Bir donör organizmadan veya biyolojik kaynaktan alınan DNA, önce hücrelerden ekstrakte edilir ve daha sonra enzimatik kısıtlama olarak bilinen bir kesme işlemine tabi tutulur. Bu, ilgilenilen geni veya genleri içeren DNA parçaları üretir. Bu fragmanlar daha sonra "klonlanabilir" (yani, eklenebilir) veya alıcı organizmanın fragmanlarına yapıştırılabilir.

Daha sonra, bir bakteriye yerleştirilen ve çoğalmasına izin verilen daha büyük DNA moleküllerine ("bir "rekombinant plazmit") eklenirler. Rekombinant DNA daha sonra geri kazanılır ve doğrulanır.

Rekombinant DNA teknolojisinin artıları ve eksileri hakkında daha fazlasını okuyun.

DNA önce ribonükleik asitler (RNA'lar), proteinler ve hücre zarları gibi yapılardan diğer hücresel moleküllerden ekstrakte edilmeli ve saflaştırılmalıdır. Klonlama amacıyla DNA, çekirdekten elde edilir ve "genomik DNA" olarak bilinir. DNA için ortak bir yöntem ekstraksiyon, sezyum içindeki etidyum bromürden oluşan bir yoğunluk gradyanında hücre bileşenlerinin ultrasantrifüjlenmesiyle yapılır. klorür.

Alternatif olarak, DNA'yı geri kazanmak için bir dizi alkalin ve tuz tamponu yıkaması da kullanılabilir. Bu çökeltildikten ve diğer tüm istenmeyen kirleticilerden temizlendikten sonra, DNA parçalara bölünebilir.

Kısıtlama enzimleri, çok özel DNA dizilerini kesen enzimlerdir; benzersiz DNA parçaları oluşturmak için kullanılırlar. Bu süreç, hatalı, hatalı veya istenmeyen dizilerin oluşturulmamasını ve yanlışlıkla nihai rekombinant DNA'ya dahil edilir, bu da hem deneysel başarısızlığa hem de hücre ölümü.

İstenen DNA parçalarını oluşturmak için, DNA'yı kesmek veya sindirmek için spesifik bir tekli (veya enzim(ler) kombinasyonu) kullanılır. Parçalar daha sonra onları istenmeyen DNA'dan ayıran jel elektroforezi ile saflaştırılır. Daha kaba bir DNA teknolojisi yöntemi, daha uzun DNA parçalarını klonlama için kullanılabilecek daha küçük parçalara ayıran mekanik kesmeyi içerir.
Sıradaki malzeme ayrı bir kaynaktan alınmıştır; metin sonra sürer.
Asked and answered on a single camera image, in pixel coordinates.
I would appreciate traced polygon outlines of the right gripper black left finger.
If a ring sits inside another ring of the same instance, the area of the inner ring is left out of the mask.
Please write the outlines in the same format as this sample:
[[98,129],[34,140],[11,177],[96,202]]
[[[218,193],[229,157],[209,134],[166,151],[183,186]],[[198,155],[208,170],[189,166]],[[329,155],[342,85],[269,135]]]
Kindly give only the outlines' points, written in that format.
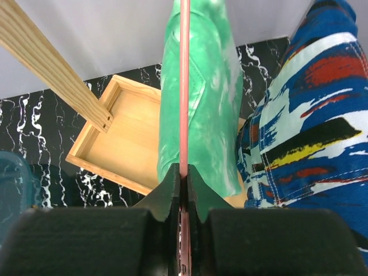
[[156,221],[165,222],[179,213],[180,185],[179,164],[173,163],[161,183],[133,207],[147,209]]

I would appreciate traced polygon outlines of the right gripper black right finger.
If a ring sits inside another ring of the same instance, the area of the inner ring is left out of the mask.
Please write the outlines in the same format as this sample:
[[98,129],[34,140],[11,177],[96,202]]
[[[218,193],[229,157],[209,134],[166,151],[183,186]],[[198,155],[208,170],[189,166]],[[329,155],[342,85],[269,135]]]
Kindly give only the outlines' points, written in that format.
[[205,183],[192,164],[188,165],[187,189],[189,214],[199,219],[201,224],[206,221],[209,212],[213,209],[233,209],[233,206]]

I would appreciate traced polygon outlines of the pink wire hanger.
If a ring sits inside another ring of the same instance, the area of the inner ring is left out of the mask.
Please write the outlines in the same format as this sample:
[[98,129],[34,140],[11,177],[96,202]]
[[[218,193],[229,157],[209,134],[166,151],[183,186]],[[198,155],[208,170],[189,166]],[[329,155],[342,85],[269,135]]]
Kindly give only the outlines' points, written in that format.
[[180,111],[179,111],[179,173],[180,173],[180,217],[181,217],[181,274],[191,274],[191,249],[189,213],[187,209],[188,137],[189,137],[189,42],[190,0],[180,1]]

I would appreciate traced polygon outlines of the green tie-dye trousers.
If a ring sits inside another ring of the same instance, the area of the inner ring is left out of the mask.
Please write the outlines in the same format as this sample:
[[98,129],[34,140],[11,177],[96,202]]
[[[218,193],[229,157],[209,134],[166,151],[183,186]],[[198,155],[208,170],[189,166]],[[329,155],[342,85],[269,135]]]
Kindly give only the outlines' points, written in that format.
[[[191,1],[188,162],[222,197],[241,193],[235,141],[243,73],[224,1]],[[179,160],[180,3],[166,26],[160,74],[159,180]]]

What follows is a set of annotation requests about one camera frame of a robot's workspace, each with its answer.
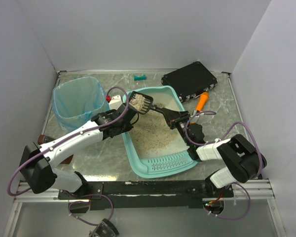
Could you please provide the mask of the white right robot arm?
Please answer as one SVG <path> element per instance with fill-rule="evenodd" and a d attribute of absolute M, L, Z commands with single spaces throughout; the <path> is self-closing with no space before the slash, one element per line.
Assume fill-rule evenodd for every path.
<path fill-rule="evenodd" d="M 205 187 L 210 191 L 217 191 L 233 183 L 246 183 L 248 180 L 258 177 L 267 166 L 266 158 L 261 154 L 252 137 L 251 141 L 243 135 L 236 134 L 226 139 L 231 129 L 242 122 L 235 122 L 222 138 L 213 142 L 204 140 L 202 126 L 191 123 L 194 118 L 189 112 L 173 111 L 167 108 L 156 108 L 161 113 L 170 129 L 176 129 L 188 146 L 187 152 L 190 158 L 197 162 L 209 160 L 222 160 L 224 167 L 213 172 L 205 179 Z"/>

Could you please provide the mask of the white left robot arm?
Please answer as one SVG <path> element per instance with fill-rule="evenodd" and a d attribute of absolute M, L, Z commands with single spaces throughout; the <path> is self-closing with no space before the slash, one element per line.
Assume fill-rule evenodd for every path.
<path fill-rule="evenodd" d="M 59 170 L 57 166 L 86 146 L 113 138 L 132 129 L 137 110 L 125 103 L 115 110 L 99 113 L 82 127 L 40 146 L 33 143 L 24 149 L 21 174 L 35 194 L 50 188 L 65 190 L 76 196 L 89 192 L 89 184 L 77 171 Z"/>

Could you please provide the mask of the beige cat litter pellets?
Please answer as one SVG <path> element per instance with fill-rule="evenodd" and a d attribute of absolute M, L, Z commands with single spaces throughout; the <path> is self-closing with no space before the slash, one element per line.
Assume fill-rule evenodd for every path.
<path fill-rule="evenodd" d="M 152 110 L 139 116 L 129 134 L 139 154 L 154 152 L 172 145 L 179 136 L 178 131 L 168 127 L 163 114 Z"/>

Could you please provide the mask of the teal litter box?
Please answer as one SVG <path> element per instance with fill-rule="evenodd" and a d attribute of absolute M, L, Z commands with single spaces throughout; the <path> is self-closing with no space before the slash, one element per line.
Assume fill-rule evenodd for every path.
<path fill-rule="evenodd" d="M 161 178 L 197 165 L 176 129 L 170 129 L 162 114 L 140 115 L 134 127 L 122 134 L 132 170 L 146 179 Z"/>

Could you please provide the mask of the litter waste clumps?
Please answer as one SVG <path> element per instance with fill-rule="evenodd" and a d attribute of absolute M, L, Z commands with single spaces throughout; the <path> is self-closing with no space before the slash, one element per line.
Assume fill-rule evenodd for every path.
<path fill-rule="evenodd" d="M 145 104 L 145 98 L 140 94 L 135 94 L 130 100 L 129 104 L 133 106 L 137 111 L 140 111 Z"/>

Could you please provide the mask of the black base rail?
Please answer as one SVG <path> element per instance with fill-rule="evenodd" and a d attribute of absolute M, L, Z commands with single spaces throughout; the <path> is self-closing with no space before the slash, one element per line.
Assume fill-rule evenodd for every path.
<path fill-rule="evenodd" d="M 109 197 L 114 208 L 202 208 L 208 199 L 234 197 L 231 186 L 216 189 L 204 180 L 89 182 L 87 194 Z"/>

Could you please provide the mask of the black hard case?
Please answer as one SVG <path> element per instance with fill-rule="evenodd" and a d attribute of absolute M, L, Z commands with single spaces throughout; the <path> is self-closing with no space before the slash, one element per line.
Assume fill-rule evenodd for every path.
<path fill-rule="evenodd" d="M 217 85 L 217 78 L 199 61 L 165 74 L 163 86 L 172 87 L 181 102 L 195 99 Z"/>

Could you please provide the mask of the black litter scoop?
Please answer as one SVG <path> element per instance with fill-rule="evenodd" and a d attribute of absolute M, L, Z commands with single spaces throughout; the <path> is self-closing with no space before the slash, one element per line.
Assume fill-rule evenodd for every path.
<path fill-rule="evenodd" d="M 141 115 L 147 114 L 150 110 L 161 114 L 163 113 L 161 108 L 153 104 L 153 98 L 151 96 L 136 91 L 131 92 L 129 104 Z"/>

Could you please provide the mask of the small teal block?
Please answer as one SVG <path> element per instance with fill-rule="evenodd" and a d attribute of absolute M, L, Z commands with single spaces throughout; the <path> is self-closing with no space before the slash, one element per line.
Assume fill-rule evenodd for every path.
<path fill-rule="evenodd" d="M 147 79 L 146 75 L 134 75 L 134 81 L 142 81 L 146 79 Z"/>
Ligasyon, bir rekombinant plazmit DNA molekülü oluşturmak için donör ve alıcı (veya vektör) DNA fragmanlarının birbirine yapıştırılması veya birleştirilmesi işlemidir. İdeal olarak, parçaları oluşturmak için seçilen kısıtlama enzimleri, bu parçaların bir yapboz gibi bir araya getirilmesine izin verecek şekilde çok dikkatli bir şekilde düşünülmüş ve tasarlanmış olmalıdır.

Bunu yapmak için, uyumlu "yapışkan uçlar" üreten kısıtlama enzimleri tercih edilir, böylece tüm uyumlu parçalar doğal olarak birbiriyle birleşir. Aksi takdirde, DNA ligaz enzimi, DNA segmentlerini fosfodiester bağlarıyla birleştirmek için kullanılabilir.

Dönüşüm veya ısı şoku işlemi, rekombinant DNA molekülünü, daha sonra sentetik DNA'nın birçok kopyasını üretebilen bir konakçı bakteri hücresine koymak için kullanılır. Bu bakteriler agar plakaları üzerinde büyütülür, özel bakteri sularında kültürlenir ve daha sonra rekombinant DNA'yı serbest bırakmak için parçalanır. Son olarak, DNA, DNA dizilimi, fonksiyonel deneyler ve kısıtlama enzimi sindirimi ile doğrulanabilir.

Rekombinant DNA teknolojisi, akademik laboratuvar deneylerinden farmasötik ilaçlar oluşturmaya kadar her şey için kullanılır. Aynı zamanda DNA dizilimi ve gen tanımlamasının önemli bir parçasıdır.

Bunun için daha fazla abut kullanımları okuyabilirsiniz DNA teknolojisi burada.

Rekombinant DNA ve genetik mühendisliği arasındaki fark hakkında daha fazla bilgi edinin.